У Элиссы от удивления расширились глаза.

– Значит, он сделался растленным типом давно, еще до того, как мы встретились, – сказала она с печальной улыбкой. – Жаль только, что внешне это никак не проявлялось.

Или, быть может, я просто не умела видеть? В таком случае он обманул не только меня, но и всех в Оустоне, поскольку люди в нашей округе считали его удивительно доброжелательным человеком. На самом же деле он ненавидел людей и ставил их ниже себя. А еще он мог быть очень жестоким – в частной жизни, хочу я сказать. Думаю, что он не любил даже собственного сына, а воспринимал его лишь как наследника и наглядное свидетельство своей способности к деторождению. Жаль, что я с ним встретилась и вышла за него замуж.

Единственное, о чем я не жалею, так это о том, что у меня есть сын.

Ричард вздохнул:

– Увы, люди часто лгут и лицемерят – такова уж, как видно, человеческая природа. Я встречал в театре много хороших актеров, но те актеры, которые разыгрывают свои роли в жизни, могут дать им сто очков вперед.

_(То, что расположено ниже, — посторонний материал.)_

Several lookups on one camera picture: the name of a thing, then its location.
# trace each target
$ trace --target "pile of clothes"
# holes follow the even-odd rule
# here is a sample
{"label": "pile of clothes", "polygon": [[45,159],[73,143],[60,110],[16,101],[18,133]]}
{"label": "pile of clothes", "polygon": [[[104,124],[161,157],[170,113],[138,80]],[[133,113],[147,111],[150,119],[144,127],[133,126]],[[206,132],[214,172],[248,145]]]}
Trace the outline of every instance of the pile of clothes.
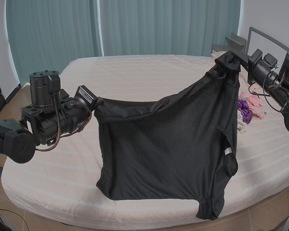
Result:
{"label": "pile of clothes", "polygon": [[256,95],[241,91],[238,99],[238,130],[240,133],[246,132],[247,125],[250,124],[254,115],[263,119],[262,101]]}

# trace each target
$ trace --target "floor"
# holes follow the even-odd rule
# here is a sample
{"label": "floor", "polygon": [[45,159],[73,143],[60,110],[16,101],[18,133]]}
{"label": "floor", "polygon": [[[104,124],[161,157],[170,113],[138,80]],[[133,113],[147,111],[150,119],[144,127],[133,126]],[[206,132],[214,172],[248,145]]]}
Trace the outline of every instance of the floor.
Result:
{"label": "floor", "polygon": [[[31,104],[30,86],[23,87],[4,107],[0,113],[0,119],[14,118],[20,120],[20,108]],[[0,166],[4,166],[6,156],[0,154]],[[82,231],[93,230],[79,227],[70,227],[55,221],[51,221],[28,211],[22,210],[13,205],[5,194],[0,178],[0,209],[7,209],[16,212],[24,217],[30,231]],[[19,230],[27,231],[23,220],[6,211],[0,211]],[[240,212],[227,217],[218,218],[214,221],[176,226],[171,228],[158,229],[160,231],[269,231],[275,228],[282,220],[289,215],[289,187],[278,194],[275,194],[263,201],[246,208]]]}

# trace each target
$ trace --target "purple cloth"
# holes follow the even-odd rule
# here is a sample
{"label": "purple cloth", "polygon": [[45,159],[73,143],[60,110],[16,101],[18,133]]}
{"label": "purple cloth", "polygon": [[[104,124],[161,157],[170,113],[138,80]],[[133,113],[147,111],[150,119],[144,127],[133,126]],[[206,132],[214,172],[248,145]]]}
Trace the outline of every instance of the purple cloth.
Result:
{"label": "purple cloth", "polygon": [[238,110],[241,111],[241,114],[243,116],[243,121],[246,124],[249,124],[251,122],[251,119],[253,118],[253,112],[249,109],[247,101],[239,100]]}

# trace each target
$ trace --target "white sticker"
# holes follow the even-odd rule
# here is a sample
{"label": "white sticker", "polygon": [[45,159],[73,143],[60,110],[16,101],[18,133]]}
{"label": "white sticker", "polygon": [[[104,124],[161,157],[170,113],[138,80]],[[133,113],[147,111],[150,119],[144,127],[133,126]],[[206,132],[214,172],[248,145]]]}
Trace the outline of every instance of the white sticker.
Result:
{"label": "white sticker", "polygon": [[225,150],[225,155],[229,154],[232,152],[232,148],[231,147],[228,147],[226,150]]}
{"label": "white sticker", "polygon": [[87,94],[87,92],[85,90],[83,90],[81,87],[79,88],[78,91],[89,103],[92,103],[93,98],[90,97],[89,94]]}

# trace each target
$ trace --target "black garment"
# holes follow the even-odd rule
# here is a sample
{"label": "black garment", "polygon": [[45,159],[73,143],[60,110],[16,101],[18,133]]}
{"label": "black garment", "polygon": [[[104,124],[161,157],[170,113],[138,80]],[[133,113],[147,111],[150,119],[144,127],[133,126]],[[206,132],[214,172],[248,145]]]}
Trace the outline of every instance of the black garment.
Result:
{"label": "black garment", "polygon": [[230,52],[215,62],[199,81],[157,102],[104,99],[96,106],[103,157],[96,185],[106,197],[195,199],[198,218],[219,216],[238,168],[240,63]]}

– Я тоже хороша. Поверила первому встречному проходимцу, который расточал мне комплименты и вел сладкие речи о любви и ожидающем меня якобы счастье в браке.

Ричард взял ее за руки.

– Ты не первая, кто попался на такую уловку, Элисса, и, уверяю тебя, не последняя. Ты вот говорила, что Уильям Лонгберн был жестоким человеком. При мысли о том, что он мог поднять на тебя руку, у меня внутри все начинает кипеть.

– Он не бил меня, но был человеком грубым. Подчас его слова причиняли мне едва ли не физические мучения. И ему так трудно было угодить… Особенно в постели. Однажды, .назвав меня не стоящей даже его мизинца тупой, бесчувственной коровой, он заявил, что начнет обучать меня тайнам любви. Не той любви, о которой пишут поэты, но любви грубой, чувственной и извращенной, когда в соитии участвует разом несколько человек. – Голос Элиссы упал до шепота. – Он намекал даже на занятия любовью с особами одного пола!

– Боже, Элисса, оказывается, тебе тоже приходилось страдать!

Подняв ее лицо за подбородок, он устремил на нее пронизывающий взгляд своих темных глаз.

– Не смущайся. Я человек без предрассудков и хорошо изучил самые темные стороны человеческой натуры. Поверь, я восприму твой рассказ как должно и ни в коем случае не стану тебя осуждать. Он принуждал тебя к участию в оргиях? – тихо спросил Ричард, думая, какую сильнейшую душевную боль пришлось пережить этой чистой женщине.